→ **Available data**:
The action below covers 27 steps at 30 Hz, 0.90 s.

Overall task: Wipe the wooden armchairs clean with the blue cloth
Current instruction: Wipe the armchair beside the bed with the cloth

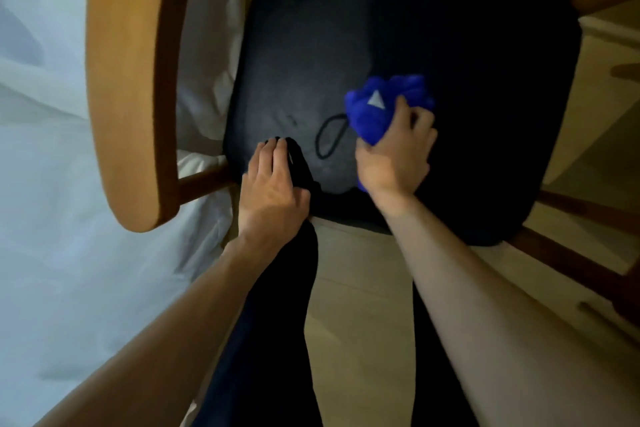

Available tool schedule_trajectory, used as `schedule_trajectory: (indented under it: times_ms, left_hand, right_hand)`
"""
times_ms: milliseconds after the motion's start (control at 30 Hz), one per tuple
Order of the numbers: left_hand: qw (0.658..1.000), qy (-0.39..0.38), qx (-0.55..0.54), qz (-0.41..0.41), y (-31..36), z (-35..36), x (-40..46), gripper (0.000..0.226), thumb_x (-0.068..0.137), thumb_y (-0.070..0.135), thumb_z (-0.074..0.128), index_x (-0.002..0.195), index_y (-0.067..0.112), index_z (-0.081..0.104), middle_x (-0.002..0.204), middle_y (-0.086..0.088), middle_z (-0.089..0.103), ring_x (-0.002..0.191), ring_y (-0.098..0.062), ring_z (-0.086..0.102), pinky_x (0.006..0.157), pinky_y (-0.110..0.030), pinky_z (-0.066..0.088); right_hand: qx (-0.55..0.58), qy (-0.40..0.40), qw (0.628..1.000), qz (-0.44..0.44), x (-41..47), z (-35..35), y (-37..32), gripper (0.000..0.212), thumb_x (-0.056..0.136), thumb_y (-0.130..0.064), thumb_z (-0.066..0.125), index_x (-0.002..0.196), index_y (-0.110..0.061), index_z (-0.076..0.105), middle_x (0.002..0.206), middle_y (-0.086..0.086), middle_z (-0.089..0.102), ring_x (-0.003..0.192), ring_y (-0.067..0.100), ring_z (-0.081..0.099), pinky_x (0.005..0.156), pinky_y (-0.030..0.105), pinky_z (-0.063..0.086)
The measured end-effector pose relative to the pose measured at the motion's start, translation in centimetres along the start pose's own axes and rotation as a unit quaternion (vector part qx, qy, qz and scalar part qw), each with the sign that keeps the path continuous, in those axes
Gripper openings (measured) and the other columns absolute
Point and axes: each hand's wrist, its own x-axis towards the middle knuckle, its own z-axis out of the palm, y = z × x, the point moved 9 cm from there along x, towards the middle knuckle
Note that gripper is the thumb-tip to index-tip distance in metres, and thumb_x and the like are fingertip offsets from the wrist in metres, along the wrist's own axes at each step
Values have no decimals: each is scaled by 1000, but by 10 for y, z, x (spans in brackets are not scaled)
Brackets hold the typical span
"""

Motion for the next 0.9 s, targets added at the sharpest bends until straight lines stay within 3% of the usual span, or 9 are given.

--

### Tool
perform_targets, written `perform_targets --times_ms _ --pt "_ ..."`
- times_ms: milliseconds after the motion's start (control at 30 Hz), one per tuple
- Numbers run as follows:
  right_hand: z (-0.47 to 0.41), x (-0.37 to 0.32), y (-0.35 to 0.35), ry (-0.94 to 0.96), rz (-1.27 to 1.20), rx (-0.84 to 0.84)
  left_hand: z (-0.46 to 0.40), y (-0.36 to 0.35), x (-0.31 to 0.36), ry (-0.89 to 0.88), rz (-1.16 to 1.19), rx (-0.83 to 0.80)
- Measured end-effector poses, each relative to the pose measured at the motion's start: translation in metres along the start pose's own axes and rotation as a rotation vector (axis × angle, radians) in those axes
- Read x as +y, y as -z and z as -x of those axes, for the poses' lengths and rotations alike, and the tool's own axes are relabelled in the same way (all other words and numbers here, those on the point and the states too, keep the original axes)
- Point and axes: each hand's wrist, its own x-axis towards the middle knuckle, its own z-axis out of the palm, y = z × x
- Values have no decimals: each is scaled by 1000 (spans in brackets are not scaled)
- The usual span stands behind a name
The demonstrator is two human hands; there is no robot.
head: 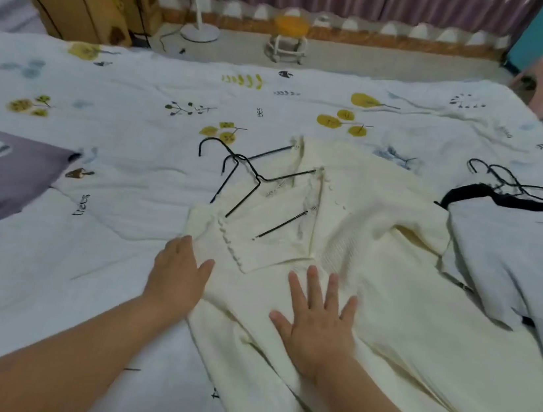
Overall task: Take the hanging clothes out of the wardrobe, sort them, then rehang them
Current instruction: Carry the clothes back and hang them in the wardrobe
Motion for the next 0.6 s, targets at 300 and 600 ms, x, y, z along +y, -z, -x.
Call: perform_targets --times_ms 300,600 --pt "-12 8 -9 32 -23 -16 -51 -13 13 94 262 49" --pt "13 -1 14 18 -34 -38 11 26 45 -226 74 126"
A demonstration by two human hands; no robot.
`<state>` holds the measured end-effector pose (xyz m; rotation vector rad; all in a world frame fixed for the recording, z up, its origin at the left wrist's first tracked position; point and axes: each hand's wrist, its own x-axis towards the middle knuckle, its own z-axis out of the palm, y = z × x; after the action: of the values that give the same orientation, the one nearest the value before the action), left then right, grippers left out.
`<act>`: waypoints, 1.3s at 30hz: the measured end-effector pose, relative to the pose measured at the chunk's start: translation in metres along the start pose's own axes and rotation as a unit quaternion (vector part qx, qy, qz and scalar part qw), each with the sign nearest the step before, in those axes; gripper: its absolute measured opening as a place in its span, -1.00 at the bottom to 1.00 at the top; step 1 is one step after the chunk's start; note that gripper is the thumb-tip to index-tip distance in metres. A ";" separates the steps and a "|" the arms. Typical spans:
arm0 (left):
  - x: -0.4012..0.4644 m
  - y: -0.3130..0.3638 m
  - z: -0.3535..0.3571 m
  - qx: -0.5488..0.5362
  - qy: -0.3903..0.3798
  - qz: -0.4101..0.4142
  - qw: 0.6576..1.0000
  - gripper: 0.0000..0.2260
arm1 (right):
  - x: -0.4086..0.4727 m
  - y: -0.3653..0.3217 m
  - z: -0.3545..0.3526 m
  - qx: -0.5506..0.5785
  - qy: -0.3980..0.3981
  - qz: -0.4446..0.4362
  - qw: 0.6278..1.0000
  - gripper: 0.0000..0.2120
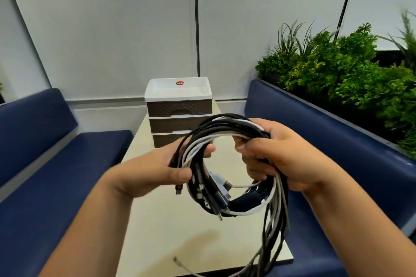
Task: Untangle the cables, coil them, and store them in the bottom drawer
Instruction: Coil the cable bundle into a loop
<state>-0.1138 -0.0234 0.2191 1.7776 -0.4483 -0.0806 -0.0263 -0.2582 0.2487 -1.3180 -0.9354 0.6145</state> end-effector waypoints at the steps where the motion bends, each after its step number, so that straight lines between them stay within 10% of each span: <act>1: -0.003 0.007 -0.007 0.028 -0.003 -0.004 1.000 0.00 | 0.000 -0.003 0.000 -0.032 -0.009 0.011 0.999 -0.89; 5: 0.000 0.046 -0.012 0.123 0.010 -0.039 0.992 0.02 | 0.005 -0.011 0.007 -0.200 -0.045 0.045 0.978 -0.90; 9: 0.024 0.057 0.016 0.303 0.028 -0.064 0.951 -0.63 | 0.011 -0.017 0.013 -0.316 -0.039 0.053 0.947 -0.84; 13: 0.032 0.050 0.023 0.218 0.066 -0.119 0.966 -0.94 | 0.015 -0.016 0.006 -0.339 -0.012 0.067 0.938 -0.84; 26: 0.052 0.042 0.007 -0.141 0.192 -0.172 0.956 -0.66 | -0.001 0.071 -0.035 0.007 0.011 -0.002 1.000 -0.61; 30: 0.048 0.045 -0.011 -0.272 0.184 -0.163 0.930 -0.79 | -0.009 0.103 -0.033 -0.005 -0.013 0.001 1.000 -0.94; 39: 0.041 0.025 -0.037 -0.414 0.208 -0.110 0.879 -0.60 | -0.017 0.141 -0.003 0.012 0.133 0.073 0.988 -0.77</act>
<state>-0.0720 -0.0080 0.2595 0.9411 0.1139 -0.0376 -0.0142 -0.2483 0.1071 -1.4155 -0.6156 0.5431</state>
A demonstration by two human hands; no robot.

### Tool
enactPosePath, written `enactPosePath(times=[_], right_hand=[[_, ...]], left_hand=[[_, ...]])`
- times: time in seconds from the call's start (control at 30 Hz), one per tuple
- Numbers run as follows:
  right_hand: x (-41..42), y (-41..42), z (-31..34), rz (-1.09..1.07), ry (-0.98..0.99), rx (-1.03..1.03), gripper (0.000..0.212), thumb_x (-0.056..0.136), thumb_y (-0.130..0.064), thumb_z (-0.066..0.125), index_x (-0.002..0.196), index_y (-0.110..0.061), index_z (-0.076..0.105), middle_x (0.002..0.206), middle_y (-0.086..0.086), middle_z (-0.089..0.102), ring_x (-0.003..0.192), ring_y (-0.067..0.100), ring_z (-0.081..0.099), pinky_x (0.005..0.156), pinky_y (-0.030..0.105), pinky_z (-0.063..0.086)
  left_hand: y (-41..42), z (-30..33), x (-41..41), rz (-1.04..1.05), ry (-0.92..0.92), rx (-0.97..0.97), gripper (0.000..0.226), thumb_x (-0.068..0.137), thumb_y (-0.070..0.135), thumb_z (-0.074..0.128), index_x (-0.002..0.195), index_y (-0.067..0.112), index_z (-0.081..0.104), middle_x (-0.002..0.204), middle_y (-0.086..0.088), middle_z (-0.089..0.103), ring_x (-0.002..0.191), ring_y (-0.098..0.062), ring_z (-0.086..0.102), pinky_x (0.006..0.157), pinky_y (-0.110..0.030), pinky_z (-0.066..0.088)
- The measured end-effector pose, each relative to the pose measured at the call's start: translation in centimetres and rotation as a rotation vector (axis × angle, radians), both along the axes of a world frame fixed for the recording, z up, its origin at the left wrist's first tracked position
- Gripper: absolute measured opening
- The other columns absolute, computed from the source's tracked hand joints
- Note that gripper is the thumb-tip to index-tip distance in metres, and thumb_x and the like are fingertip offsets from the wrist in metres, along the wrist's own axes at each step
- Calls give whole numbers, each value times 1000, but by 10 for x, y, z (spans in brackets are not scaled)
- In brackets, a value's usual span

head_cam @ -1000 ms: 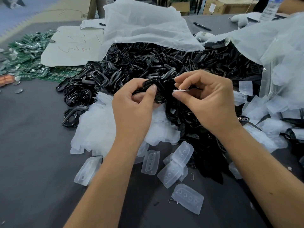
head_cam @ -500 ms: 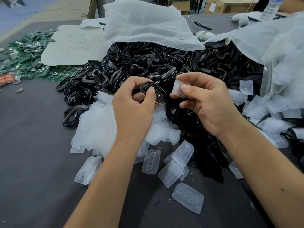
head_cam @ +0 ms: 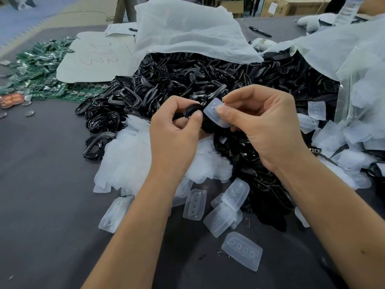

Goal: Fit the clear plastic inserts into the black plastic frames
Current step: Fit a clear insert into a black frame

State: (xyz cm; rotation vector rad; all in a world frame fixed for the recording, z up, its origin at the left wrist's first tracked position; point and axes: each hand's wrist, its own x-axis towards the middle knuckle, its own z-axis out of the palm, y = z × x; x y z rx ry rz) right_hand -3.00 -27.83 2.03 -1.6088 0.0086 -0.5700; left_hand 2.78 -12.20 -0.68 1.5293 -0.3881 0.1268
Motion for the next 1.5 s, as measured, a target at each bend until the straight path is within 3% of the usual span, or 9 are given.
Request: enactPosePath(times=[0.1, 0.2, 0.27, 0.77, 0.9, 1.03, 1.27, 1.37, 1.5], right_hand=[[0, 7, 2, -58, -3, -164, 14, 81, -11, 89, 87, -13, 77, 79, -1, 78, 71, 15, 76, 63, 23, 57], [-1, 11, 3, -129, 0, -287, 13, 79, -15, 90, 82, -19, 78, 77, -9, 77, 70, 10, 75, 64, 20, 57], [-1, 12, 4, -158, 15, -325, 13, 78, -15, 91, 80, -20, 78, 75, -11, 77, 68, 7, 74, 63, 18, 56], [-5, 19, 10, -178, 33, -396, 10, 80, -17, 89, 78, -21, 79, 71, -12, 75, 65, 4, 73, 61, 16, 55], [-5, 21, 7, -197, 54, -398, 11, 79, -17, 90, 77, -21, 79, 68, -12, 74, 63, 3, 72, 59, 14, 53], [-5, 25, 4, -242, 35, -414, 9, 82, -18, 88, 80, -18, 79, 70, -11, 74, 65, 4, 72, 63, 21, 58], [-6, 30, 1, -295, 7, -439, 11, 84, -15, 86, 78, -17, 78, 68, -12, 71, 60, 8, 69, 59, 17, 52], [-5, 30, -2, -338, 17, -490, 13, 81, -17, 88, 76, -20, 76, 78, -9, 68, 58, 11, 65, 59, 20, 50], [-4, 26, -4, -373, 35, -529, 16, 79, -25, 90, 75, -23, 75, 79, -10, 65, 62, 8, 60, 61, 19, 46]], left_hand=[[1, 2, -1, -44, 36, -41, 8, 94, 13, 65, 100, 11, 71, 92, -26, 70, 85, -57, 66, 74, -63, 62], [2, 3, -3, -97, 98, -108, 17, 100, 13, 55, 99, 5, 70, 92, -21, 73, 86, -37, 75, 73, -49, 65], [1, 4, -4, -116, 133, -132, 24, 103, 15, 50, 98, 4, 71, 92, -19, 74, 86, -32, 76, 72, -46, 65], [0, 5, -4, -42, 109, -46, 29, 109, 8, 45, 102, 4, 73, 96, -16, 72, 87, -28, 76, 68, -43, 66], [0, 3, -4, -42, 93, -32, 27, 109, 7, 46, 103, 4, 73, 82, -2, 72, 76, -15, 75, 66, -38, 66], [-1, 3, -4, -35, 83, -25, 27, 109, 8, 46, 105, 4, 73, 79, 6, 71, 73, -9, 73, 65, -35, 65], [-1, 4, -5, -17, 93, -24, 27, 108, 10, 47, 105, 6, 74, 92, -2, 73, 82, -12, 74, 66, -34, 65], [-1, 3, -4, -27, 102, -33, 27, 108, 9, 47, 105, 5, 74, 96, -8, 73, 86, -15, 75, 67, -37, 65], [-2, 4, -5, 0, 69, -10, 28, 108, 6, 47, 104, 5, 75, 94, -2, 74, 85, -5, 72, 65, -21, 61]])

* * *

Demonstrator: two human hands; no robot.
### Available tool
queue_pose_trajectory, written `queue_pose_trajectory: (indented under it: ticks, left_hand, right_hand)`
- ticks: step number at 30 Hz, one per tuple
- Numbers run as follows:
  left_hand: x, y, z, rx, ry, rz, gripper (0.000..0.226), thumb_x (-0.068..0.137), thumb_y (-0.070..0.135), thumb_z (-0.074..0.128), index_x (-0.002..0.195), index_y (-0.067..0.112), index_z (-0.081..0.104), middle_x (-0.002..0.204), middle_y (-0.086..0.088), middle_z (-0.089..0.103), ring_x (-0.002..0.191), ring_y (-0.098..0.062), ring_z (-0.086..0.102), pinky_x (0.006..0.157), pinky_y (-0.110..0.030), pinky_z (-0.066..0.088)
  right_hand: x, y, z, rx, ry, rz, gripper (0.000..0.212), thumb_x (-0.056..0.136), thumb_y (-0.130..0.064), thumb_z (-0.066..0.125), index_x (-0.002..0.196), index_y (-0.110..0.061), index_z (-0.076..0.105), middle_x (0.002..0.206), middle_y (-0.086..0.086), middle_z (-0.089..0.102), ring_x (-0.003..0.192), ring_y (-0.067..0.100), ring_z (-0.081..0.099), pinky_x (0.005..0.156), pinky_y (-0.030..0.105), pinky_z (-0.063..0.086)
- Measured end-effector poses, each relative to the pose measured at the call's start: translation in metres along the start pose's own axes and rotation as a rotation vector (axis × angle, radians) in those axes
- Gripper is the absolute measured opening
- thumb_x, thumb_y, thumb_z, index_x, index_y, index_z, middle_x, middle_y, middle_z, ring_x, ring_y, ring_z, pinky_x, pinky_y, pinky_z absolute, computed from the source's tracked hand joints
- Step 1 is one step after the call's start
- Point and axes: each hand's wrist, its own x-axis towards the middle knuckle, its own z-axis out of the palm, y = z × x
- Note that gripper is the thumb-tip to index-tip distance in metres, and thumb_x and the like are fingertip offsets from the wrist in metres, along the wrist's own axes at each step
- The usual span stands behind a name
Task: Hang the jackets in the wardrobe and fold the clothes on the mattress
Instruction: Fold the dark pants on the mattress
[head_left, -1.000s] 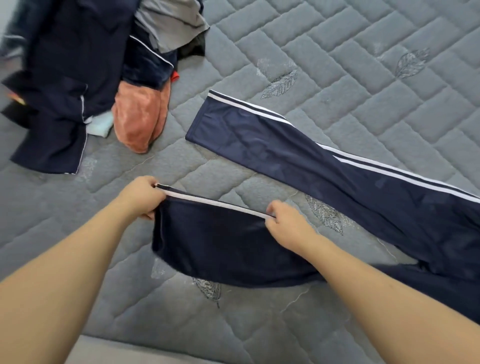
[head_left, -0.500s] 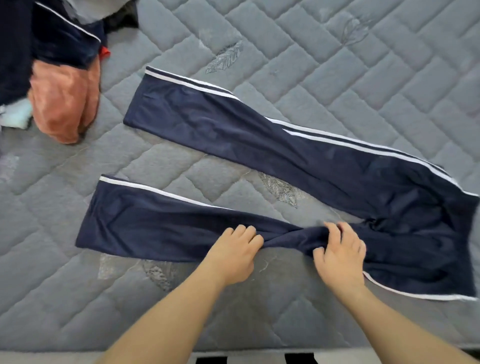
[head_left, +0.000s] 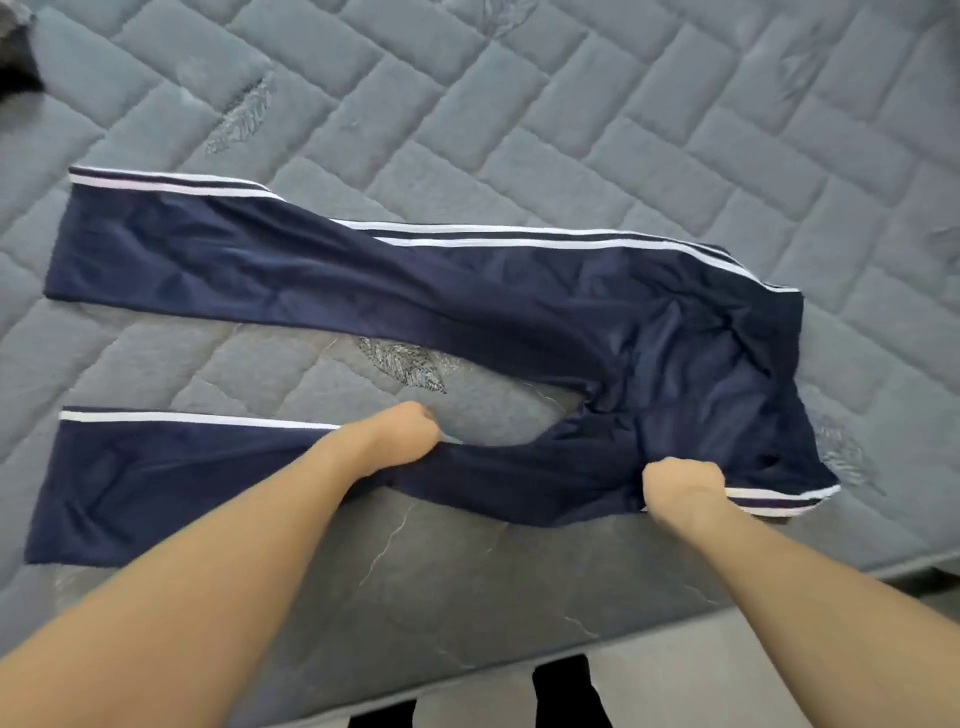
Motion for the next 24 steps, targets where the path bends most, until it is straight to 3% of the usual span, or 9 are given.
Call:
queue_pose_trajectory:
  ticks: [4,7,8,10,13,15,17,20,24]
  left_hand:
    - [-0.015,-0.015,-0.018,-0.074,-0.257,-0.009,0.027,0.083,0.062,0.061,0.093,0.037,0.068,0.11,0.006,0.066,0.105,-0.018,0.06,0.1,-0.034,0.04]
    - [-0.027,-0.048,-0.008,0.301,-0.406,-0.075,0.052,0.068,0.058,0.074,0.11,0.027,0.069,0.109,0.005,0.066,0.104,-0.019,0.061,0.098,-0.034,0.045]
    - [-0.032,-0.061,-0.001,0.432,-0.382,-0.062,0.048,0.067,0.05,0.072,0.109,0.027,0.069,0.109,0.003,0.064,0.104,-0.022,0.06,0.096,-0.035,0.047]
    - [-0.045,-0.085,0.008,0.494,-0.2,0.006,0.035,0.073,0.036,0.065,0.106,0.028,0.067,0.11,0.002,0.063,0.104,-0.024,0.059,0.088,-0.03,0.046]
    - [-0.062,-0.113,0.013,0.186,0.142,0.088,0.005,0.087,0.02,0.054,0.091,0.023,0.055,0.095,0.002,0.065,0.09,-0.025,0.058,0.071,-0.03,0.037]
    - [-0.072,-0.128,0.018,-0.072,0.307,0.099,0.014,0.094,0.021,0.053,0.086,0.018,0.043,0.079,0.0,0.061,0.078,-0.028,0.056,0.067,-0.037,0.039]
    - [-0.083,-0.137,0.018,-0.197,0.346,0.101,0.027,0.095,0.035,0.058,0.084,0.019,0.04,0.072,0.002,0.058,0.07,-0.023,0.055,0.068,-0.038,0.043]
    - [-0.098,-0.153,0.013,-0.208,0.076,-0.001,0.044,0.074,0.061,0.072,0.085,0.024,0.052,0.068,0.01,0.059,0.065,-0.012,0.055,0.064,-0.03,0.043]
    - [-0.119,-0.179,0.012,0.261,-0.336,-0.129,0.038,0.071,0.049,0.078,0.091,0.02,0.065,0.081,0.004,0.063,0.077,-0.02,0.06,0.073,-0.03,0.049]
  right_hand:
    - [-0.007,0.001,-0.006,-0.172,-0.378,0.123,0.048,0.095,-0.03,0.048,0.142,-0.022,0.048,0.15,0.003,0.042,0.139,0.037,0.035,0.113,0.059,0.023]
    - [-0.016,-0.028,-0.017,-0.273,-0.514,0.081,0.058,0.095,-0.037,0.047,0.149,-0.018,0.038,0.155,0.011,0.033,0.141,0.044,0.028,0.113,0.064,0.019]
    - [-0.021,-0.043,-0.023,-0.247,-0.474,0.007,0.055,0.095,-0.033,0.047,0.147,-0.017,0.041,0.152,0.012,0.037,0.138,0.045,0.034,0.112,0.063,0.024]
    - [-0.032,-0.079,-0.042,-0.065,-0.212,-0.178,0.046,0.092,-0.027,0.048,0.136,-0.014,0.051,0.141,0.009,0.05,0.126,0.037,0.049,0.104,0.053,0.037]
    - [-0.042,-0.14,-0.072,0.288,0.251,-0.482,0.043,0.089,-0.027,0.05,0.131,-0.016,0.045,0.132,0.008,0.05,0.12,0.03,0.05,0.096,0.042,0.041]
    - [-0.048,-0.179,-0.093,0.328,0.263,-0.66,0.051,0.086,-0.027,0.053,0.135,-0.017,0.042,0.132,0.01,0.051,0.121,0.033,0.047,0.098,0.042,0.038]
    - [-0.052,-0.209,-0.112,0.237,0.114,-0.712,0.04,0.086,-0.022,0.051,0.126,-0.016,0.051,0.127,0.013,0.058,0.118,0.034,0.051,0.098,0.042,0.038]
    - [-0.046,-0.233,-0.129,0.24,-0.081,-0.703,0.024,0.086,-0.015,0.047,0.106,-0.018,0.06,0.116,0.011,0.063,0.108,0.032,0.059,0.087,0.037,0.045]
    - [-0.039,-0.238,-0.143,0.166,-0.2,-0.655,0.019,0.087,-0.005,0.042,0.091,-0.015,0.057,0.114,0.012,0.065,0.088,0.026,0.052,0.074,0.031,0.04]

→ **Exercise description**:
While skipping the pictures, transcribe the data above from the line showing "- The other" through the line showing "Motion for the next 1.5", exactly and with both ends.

→ **The completed task**:
- The other columns absolute, computed from the source's tracked hand joints
- Note that gripper is the thumb-tip to index-tip distance in metres, and thumb_x and the like are fingertip offsets from the wrist in metres, along the wrist's own axes at each step
- Calls give whole numbers, each value times 1000, but by 10 for x, y, z (spans in brackets are not scaled)
- In brackets, a value's usual span

head_cam @ -1000 ms: 
head_cam @ -500 ms: 
head_cam @ +0 ms: 

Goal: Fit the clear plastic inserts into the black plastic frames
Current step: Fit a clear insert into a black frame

State: (xyz cm; rotation vector rad; all in a world frame fixed for the recording, z up, its origin at the left wrist's first tracked position; point and axes: each hand's wrist, its own x-axis towards the middle knuckle, its own z-axis out of the palm, y = z × x; x y z rx ry rz) right_hand -3.00 -27.83 2.03 -1.6088 0.0086 -0.5700; left_hand 2.78 -12.20 -0.68 1.5293 -0.3881 0.1268
Motion for the next 1.5 s, as measured, a target at each bend until the straight path is within 3% of the usual span, or 9 are given.

No further output is needed for the exercise.